## TO DO
Give back exactly the lines that run from the beginning of the entries to the line containing "Outline the left gripper left finger.", both included, and nothing else.

## INPUT

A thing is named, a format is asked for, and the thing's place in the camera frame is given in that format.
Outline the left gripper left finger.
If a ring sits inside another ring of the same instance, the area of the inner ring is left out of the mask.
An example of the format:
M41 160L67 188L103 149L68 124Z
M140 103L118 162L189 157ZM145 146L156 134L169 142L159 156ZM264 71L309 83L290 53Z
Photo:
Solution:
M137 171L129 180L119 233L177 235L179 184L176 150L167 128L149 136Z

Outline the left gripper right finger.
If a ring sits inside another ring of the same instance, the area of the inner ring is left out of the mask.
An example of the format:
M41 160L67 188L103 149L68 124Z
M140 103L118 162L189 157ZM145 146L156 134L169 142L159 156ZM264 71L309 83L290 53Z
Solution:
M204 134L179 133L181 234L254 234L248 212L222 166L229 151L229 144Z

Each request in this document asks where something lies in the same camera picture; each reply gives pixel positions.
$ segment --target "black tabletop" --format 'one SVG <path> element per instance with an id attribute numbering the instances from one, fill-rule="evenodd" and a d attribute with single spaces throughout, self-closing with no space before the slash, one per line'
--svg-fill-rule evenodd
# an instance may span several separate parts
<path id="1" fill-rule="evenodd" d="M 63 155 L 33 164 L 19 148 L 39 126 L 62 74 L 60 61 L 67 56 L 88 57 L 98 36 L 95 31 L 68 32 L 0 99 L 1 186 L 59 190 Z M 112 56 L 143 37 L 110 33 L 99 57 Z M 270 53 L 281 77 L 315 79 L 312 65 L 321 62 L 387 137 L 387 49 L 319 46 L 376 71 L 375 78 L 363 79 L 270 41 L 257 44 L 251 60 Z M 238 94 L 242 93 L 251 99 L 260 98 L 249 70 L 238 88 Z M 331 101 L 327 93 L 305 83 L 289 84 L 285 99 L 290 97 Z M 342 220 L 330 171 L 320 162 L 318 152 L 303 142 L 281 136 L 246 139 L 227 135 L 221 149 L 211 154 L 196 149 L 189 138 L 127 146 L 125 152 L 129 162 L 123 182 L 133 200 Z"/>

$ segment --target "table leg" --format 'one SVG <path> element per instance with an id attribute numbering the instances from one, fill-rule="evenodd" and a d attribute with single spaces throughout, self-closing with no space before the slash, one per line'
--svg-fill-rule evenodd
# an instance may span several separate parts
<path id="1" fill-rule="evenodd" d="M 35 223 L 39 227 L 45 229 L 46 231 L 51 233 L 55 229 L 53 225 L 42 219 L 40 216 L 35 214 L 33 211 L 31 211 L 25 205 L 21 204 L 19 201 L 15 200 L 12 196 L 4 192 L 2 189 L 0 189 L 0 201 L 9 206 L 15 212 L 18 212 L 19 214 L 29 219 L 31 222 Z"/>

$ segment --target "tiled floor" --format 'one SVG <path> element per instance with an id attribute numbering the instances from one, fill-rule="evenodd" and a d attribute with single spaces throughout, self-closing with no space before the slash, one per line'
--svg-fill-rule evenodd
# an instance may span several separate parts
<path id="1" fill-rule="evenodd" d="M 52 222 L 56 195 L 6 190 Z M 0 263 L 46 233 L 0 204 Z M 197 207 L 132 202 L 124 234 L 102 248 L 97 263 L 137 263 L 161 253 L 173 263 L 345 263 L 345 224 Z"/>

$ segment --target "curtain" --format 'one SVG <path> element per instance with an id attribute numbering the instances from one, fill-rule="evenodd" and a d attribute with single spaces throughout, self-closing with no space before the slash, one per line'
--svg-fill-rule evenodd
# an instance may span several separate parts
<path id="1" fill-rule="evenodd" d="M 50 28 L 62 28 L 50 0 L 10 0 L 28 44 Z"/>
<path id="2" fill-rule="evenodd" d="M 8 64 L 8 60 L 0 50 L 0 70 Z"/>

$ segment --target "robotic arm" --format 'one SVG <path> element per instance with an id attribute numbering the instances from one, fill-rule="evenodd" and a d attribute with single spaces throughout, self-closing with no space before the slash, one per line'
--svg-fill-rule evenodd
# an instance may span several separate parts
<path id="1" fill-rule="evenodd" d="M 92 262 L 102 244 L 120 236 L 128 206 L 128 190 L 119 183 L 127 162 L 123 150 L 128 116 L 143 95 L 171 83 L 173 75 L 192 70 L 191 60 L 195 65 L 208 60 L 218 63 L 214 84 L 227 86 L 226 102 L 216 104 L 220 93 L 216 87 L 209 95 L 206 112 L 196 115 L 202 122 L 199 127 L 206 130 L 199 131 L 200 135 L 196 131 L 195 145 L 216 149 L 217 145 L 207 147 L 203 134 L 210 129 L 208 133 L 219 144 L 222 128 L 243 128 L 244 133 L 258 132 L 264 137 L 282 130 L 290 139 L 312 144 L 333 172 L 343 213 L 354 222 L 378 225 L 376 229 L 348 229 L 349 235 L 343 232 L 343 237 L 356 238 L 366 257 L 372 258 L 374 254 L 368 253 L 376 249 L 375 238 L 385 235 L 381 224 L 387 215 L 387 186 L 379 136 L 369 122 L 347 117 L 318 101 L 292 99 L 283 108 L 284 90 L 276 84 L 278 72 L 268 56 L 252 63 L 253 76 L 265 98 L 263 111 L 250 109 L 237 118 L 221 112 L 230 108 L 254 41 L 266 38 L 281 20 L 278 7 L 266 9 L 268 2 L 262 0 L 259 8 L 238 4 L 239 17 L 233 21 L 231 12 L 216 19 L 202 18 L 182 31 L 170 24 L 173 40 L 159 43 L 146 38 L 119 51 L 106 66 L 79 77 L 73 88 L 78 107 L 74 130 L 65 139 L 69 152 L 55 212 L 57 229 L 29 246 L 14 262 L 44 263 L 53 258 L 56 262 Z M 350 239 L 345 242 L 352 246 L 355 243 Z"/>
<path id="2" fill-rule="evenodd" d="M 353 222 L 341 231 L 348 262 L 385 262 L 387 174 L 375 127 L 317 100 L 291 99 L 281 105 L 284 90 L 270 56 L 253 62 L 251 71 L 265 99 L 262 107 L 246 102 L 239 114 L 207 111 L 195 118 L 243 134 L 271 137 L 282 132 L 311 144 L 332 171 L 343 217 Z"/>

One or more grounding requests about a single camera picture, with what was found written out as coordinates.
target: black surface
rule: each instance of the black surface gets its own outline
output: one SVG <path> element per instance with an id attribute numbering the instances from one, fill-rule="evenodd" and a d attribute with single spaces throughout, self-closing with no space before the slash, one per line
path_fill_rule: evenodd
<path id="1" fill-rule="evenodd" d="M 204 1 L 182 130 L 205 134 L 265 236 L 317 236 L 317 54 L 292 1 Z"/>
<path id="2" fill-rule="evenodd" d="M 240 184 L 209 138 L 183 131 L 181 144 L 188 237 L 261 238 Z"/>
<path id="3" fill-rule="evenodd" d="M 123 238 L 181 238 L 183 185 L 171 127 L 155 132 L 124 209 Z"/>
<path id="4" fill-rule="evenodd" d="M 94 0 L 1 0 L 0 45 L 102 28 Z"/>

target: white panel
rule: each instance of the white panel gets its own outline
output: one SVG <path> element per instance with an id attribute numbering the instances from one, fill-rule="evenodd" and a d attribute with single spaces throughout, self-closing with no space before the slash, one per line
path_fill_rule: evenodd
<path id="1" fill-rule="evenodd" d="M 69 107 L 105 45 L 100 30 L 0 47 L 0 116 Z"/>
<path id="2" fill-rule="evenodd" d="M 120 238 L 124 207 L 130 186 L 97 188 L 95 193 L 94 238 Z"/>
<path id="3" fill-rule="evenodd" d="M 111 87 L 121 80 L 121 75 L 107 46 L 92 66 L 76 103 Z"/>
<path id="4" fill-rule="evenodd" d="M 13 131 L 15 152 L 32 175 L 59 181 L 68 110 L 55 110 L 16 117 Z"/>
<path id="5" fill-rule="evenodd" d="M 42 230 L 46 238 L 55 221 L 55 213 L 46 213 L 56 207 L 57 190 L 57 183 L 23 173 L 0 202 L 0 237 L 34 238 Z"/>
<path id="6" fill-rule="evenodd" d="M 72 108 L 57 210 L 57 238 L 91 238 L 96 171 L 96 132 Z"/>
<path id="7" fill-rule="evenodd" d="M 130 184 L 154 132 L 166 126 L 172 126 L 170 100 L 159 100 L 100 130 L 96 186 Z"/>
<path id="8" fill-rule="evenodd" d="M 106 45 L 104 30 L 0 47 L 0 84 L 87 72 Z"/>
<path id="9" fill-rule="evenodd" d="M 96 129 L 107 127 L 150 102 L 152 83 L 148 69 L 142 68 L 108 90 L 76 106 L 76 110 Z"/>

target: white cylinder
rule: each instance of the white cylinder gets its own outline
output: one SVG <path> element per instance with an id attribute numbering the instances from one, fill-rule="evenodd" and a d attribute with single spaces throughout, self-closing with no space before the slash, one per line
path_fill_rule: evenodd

## YOUR SOLUTION
A thing is named, a format is asked for, and the thing's place in the camera frame is given in that format.
Outline the left gripper left finger.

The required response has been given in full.